(What is being asked) Please tally how many lines of the material below include the word "bounding", giving only the number.

(The records)
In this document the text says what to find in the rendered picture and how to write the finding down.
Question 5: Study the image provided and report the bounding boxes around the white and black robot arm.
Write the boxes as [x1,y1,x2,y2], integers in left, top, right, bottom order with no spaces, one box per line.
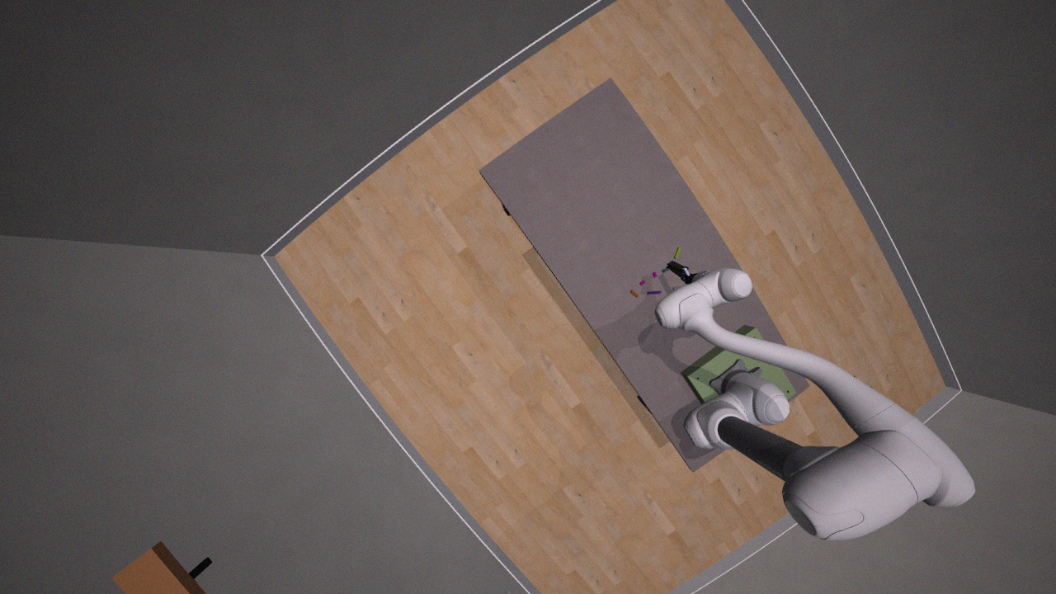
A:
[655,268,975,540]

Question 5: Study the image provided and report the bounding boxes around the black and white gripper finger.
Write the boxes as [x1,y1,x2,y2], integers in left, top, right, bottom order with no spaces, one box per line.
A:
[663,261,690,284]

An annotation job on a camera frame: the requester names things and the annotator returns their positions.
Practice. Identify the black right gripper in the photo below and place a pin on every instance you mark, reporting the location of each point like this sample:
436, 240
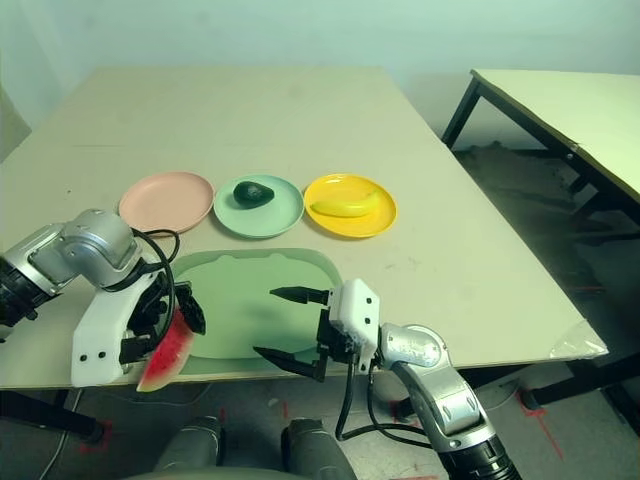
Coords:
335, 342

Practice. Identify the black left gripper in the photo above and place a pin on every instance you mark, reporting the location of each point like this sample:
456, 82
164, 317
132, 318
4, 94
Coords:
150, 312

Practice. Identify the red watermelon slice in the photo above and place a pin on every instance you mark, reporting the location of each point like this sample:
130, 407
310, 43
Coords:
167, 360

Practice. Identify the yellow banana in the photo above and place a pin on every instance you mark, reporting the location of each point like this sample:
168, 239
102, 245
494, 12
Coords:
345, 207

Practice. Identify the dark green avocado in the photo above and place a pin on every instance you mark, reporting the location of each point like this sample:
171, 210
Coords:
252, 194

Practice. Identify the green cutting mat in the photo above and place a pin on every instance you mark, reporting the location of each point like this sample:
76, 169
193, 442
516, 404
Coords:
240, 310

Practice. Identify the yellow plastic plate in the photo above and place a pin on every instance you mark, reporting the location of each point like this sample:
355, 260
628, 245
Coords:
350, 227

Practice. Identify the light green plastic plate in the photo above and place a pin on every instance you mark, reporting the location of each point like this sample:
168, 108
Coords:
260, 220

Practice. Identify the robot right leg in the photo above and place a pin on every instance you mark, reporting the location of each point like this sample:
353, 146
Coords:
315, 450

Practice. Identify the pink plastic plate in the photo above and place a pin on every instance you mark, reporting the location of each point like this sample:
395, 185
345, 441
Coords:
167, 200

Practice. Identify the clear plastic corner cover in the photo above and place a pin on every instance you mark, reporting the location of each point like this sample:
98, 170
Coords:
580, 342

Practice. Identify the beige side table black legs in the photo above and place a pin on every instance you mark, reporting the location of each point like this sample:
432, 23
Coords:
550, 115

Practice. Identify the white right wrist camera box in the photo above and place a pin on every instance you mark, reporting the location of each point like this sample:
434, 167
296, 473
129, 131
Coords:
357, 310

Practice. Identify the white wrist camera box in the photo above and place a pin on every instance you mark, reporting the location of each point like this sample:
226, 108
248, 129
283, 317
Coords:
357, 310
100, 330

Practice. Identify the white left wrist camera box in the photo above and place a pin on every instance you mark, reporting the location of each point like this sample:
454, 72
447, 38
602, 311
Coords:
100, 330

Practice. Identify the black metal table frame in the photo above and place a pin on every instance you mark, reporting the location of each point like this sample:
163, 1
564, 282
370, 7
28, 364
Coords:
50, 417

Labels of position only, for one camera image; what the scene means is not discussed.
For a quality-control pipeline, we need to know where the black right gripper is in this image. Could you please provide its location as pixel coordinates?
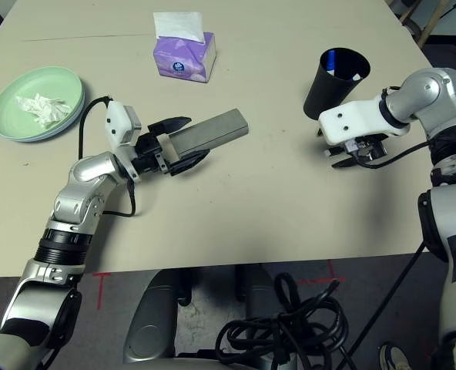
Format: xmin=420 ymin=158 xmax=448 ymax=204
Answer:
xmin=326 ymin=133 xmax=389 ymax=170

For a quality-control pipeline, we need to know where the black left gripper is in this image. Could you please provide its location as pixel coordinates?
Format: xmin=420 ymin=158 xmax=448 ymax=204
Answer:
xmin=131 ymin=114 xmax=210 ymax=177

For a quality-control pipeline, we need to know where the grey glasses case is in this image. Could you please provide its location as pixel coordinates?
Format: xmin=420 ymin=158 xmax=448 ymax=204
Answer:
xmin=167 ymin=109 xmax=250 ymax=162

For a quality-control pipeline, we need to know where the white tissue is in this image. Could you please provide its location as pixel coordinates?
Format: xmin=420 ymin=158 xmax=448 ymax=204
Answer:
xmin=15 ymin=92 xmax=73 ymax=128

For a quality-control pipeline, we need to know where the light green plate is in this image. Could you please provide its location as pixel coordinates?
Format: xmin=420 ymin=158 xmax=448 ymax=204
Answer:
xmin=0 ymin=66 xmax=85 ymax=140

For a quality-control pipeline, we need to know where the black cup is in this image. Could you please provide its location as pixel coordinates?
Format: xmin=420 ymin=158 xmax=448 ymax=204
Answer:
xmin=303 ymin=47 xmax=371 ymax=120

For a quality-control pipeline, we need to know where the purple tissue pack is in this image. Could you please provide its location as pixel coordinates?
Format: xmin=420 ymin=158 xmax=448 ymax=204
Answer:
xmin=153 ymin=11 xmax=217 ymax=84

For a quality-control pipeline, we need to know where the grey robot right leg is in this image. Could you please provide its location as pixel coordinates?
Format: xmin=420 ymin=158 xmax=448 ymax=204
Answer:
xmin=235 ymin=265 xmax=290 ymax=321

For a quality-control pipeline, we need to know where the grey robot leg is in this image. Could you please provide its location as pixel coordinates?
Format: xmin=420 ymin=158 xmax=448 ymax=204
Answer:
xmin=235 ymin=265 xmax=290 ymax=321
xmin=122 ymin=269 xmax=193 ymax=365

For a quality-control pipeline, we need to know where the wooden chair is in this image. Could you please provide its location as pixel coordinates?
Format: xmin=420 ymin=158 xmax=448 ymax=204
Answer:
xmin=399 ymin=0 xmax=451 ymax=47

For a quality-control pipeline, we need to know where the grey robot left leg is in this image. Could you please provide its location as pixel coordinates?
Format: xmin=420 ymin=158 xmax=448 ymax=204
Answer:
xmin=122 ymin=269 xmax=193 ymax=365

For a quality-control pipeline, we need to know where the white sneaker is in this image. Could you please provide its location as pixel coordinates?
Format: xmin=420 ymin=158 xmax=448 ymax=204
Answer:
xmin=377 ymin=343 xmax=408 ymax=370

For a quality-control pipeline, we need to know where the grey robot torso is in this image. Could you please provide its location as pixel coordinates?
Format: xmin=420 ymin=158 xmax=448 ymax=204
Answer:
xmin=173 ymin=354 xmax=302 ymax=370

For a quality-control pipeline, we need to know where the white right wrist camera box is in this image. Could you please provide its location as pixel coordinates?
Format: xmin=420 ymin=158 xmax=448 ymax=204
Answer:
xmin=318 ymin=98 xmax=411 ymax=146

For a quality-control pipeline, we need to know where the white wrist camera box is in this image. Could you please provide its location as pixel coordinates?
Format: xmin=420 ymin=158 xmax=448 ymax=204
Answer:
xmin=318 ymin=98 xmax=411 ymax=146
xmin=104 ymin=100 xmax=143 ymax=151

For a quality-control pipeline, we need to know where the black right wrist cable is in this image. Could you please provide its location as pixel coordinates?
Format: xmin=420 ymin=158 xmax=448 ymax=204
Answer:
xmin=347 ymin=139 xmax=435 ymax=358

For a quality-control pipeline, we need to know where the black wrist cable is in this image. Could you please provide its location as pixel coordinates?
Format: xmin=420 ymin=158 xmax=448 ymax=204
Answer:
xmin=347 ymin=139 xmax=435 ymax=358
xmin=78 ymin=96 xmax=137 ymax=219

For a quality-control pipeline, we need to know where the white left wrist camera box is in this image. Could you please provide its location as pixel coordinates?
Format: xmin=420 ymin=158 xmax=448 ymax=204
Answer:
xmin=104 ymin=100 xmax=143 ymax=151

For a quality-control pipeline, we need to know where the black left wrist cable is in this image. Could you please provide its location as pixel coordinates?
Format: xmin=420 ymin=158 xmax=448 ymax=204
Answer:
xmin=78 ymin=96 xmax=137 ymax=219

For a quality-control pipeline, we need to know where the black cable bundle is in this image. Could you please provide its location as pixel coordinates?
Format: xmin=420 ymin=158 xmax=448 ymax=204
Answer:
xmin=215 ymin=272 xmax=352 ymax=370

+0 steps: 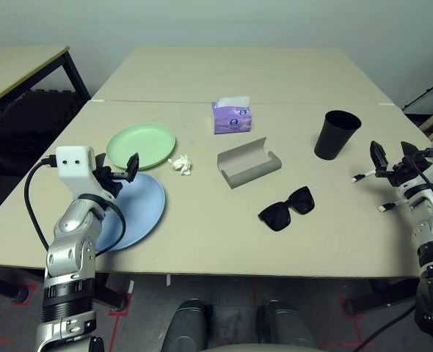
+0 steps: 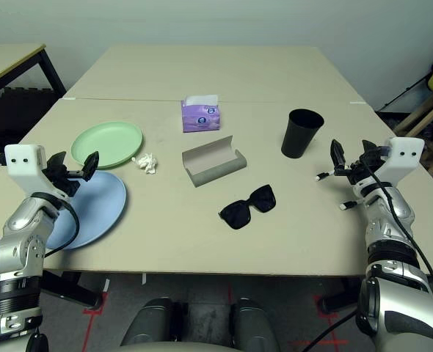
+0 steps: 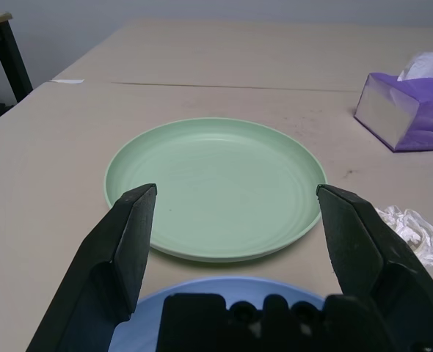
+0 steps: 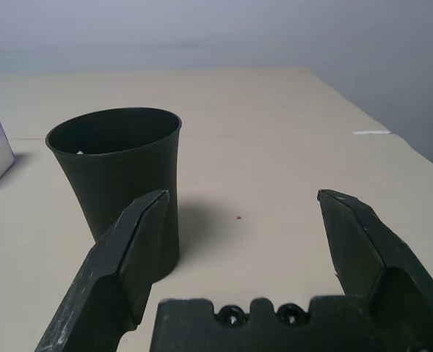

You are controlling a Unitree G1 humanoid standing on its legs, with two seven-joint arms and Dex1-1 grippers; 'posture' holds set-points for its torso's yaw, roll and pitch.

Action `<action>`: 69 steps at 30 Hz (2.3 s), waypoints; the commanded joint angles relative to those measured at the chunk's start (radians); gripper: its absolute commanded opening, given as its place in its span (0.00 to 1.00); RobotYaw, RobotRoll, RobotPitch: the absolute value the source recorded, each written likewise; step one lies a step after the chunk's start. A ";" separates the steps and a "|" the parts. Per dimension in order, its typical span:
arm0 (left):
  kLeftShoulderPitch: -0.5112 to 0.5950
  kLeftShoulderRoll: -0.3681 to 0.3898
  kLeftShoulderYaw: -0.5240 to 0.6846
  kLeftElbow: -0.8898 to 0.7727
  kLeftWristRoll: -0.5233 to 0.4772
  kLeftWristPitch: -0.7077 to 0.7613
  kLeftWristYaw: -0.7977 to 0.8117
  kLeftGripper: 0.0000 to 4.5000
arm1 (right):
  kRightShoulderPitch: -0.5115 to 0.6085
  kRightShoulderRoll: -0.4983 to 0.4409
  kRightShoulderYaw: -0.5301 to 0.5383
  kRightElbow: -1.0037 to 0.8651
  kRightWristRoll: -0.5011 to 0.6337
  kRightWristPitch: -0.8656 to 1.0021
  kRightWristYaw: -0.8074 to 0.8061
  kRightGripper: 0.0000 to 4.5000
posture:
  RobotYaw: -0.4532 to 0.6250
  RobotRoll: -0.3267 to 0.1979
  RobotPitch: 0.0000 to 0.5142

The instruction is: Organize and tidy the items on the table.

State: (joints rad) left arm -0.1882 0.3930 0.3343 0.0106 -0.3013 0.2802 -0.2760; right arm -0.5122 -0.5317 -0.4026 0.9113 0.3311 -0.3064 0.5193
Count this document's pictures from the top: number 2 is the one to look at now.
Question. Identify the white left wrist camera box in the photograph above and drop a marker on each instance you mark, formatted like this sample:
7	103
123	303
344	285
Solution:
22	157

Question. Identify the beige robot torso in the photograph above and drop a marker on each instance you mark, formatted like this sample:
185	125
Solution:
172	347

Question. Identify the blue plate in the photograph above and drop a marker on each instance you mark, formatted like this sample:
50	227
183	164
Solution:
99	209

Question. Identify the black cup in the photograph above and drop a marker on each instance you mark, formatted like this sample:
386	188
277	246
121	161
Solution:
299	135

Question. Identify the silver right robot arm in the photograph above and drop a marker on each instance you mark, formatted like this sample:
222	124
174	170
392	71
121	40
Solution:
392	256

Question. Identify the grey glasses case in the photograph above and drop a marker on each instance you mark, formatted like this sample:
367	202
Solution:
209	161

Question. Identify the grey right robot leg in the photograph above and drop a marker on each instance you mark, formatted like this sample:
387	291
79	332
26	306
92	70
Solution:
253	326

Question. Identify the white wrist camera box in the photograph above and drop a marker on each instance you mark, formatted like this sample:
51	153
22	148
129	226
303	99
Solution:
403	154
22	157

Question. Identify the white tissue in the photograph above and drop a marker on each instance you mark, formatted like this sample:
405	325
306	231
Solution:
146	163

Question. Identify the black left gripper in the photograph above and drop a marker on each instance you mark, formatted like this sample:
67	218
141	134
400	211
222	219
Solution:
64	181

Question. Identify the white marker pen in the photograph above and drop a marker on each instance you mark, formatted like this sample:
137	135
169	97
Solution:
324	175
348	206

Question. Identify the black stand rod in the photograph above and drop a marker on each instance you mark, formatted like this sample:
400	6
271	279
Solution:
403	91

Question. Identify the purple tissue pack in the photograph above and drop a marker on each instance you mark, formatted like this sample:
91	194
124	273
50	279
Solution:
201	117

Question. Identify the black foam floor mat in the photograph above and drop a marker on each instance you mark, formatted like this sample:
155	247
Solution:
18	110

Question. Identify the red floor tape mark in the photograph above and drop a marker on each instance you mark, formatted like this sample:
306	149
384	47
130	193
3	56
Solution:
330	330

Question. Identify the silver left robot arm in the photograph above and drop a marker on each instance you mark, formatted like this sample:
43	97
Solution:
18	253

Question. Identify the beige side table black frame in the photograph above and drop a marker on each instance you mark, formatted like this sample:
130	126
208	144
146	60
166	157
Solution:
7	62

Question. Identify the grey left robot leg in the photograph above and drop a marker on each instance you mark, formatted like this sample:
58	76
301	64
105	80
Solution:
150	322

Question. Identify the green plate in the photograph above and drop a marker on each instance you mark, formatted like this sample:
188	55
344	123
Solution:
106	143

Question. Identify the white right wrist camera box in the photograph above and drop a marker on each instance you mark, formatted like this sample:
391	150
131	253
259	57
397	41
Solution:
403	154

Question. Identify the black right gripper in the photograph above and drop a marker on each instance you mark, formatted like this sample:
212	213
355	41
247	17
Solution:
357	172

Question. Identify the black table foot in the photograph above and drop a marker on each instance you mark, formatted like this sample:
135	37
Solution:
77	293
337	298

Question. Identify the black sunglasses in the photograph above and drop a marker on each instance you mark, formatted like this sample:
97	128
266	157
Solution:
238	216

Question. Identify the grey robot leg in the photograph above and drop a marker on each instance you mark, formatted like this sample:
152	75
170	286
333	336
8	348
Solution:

(Task answer) 2